Monday, March 9, 2020

Gilbert and Hillson on Remedial Flexibility in the U.K.

Penny Gilbert and William Hillson have published an interesting paper titled Exceptions that prove the rule--flexibility of remedies for patent disputes in the UK courts, in the January 2020 issue of the German journal Mitteilungen der deutschen Patentanwälten (pages 1-5).  The article is in English.  Here is the abstract:
The UK courts have traditionally adopted a flexible, case-by-case approach to granting remedies for patent disputes, in which the specific circumstances of the patentee, infringer and (increasingly) third parties are taken into account.  UK judges have been willing to stay, vary  or grant exceptions from final injunctions or orders for product recall/destruction, or even grant wholly new remedies, where this is deemed necessary to properly balance the legitimate interests of all parties.  In some circumstances, this may mean that certain infringing acts are permitted to continue.
I don't know how widely this journal circulates outside of Germany, but if you're interested in gaining a better understanding of the topic, you should try to get a copy.  As the abstract states, the article discusses the U.K. practice regarding injunctions, which in recent years sometimes involves a consideration of proportionality.  This will occasionally lead to a stay or carve-out of an injunction, as in Edwards LifeSciences LLC v.
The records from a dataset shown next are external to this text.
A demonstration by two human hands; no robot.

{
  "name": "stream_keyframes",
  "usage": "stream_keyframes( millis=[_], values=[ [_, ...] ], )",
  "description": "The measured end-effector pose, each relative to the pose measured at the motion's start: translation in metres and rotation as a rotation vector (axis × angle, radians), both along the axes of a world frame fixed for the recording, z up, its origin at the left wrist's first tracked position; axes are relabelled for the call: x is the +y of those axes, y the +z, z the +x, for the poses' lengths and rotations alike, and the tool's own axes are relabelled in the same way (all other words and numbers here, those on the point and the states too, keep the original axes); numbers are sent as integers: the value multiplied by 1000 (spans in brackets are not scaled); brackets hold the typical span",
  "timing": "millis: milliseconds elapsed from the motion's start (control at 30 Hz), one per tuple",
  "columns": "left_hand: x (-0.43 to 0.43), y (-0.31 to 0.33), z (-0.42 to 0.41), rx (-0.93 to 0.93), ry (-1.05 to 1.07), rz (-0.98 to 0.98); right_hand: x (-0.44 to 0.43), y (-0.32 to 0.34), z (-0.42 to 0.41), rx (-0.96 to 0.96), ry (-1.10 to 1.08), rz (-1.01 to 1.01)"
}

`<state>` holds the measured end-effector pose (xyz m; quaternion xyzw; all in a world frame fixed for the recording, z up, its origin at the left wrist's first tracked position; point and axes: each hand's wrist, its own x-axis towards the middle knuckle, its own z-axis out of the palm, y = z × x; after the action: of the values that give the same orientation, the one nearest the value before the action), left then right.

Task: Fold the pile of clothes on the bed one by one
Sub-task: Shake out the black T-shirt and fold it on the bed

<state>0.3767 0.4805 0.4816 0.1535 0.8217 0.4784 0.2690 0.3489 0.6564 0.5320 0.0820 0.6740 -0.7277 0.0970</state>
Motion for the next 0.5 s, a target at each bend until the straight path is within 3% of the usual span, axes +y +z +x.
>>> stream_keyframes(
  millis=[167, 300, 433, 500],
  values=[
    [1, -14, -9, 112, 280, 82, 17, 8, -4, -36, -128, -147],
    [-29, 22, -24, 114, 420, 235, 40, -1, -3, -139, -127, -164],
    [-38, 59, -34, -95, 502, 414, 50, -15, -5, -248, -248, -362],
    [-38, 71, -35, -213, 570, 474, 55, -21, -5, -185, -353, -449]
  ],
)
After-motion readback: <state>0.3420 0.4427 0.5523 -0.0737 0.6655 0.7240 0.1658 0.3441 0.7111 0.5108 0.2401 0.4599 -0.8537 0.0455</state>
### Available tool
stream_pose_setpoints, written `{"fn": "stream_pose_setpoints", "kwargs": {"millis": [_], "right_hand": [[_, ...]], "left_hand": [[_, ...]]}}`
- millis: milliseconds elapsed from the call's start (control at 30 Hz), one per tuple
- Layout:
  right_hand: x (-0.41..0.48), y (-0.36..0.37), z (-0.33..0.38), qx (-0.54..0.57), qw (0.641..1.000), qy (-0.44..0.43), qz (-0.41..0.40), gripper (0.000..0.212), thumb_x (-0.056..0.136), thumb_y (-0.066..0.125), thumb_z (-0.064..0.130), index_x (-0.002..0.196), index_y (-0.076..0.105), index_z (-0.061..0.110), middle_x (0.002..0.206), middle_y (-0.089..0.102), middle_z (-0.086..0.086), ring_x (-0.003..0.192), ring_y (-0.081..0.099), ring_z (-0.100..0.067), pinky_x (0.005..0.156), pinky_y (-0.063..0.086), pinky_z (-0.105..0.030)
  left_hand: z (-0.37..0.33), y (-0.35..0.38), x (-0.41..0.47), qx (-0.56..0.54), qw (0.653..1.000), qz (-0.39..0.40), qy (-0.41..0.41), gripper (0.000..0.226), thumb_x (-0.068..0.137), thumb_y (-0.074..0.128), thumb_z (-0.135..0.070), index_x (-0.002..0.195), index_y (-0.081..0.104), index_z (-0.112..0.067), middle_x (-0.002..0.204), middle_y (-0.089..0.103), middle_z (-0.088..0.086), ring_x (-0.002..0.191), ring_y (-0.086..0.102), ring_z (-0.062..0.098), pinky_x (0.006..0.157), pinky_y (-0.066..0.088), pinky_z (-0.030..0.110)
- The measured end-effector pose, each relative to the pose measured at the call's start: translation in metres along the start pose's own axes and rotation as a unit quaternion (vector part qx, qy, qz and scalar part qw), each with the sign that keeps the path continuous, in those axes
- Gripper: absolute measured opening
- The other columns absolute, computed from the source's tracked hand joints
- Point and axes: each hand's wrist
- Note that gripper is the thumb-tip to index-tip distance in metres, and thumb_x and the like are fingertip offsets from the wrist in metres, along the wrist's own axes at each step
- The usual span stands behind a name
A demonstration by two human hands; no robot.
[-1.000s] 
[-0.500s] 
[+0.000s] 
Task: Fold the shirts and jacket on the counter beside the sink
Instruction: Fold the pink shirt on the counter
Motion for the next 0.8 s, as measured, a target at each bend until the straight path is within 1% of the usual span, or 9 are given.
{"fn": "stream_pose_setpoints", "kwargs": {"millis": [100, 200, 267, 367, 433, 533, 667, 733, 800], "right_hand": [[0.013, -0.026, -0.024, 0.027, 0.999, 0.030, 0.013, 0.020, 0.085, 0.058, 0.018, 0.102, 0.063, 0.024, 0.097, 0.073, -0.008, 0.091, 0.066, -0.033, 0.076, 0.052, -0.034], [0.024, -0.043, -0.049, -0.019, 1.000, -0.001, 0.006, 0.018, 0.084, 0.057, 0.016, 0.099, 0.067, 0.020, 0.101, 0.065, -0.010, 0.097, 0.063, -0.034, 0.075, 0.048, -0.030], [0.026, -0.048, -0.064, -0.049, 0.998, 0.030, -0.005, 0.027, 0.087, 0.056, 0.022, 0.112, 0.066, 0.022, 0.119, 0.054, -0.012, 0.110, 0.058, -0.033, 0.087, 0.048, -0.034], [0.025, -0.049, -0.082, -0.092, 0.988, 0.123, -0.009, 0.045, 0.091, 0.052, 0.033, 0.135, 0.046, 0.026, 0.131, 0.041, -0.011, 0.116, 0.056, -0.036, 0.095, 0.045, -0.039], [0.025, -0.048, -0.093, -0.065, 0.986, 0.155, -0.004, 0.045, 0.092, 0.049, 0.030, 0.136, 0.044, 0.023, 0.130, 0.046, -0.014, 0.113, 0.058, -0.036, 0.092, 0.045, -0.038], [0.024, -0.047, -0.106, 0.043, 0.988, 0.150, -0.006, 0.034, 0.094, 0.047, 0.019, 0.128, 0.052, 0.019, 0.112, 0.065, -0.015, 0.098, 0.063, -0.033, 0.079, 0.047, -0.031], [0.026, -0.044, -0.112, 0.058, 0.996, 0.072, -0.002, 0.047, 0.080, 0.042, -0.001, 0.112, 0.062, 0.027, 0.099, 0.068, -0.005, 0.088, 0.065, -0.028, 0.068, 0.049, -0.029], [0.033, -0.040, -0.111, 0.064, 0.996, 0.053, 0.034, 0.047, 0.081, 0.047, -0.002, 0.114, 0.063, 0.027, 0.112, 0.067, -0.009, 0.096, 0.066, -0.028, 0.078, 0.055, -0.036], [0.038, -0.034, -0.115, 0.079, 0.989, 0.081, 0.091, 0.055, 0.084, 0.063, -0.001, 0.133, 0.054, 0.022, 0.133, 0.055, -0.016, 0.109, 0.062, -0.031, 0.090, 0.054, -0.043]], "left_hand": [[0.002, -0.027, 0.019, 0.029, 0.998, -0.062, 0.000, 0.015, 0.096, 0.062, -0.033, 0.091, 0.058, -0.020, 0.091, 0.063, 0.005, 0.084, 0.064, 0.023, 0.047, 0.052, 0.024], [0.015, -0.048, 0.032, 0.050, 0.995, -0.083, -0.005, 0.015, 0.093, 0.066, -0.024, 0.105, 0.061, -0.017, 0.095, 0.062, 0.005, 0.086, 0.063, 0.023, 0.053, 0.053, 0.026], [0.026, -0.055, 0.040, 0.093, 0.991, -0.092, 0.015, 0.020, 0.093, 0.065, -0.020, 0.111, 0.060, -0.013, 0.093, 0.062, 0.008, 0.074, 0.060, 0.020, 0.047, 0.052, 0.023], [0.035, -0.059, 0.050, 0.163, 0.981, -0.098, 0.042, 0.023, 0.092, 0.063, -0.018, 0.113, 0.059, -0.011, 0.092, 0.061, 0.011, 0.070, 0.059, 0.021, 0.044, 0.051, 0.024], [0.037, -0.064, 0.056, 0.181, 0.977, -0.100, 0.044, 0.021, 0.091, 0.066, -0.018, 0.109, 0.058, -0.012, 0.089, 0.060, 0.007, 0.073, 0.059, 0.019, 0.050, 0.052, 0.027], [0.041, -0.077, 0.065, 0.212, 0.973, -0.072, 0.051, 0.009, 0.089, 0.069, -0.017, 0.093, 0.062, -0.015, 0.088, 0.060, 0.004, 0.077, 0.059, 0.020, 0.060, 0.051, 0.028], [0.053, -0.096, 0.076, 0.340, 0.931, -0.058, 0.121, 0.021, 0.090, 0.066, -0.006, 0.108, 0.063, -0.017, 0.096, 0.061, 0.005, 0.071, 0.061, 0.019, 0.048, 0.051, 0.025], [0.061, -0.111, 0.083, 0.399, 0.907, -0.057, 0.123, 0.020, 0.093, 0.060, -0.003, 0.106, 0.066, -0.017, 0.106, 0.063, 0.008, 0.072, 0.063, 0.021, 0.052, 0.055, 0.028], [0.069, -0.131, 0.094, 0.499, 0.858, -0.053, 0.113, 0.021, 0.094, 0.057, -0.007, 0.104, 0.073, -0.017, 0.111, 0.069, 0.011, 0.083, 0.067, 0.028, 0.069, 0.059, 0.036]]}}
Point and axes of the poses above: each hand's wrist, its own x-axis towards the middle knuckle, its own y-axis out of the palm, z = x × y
Boston Scientific Scimed Inc. (see previous discussion here) and Regeneron v. Kymab and Novo Nordisk (discussed here), though in other cases not (as in TQ Delta v. ZyXel, discussed here).  One of the major issues in Germany right now is whether to amend the Patent Act to make it explicit that courts may grant these stays pending design around or sell-off (known as Aufbrauchfristen)--though as noted previously (see, e.g., here and here), German courts may remain unenthusiastic about doing so, and the commentary accompanying the draft legislation in Germany generally disavows consideration of third-party interests other than in connection with compulsory licensing.  The Gilbert & Hillson article also provides a good summary of Arrow declarations (see previous discussion on this blog here), which are a type of declaratory judgment available under circumstances in which the patentee is engaging in "obstructive or evasive behaviour," for example by prosecuting  multiple applications all covering largely the same subject matter, and the defendant seeks assurance that its products are identical to or obvious in view of the prior art.    

On a somewhat related note, I guess by now everyone's heard the news that the U.K. won't be part of the Unitary Patent and Unified Patent Court systems?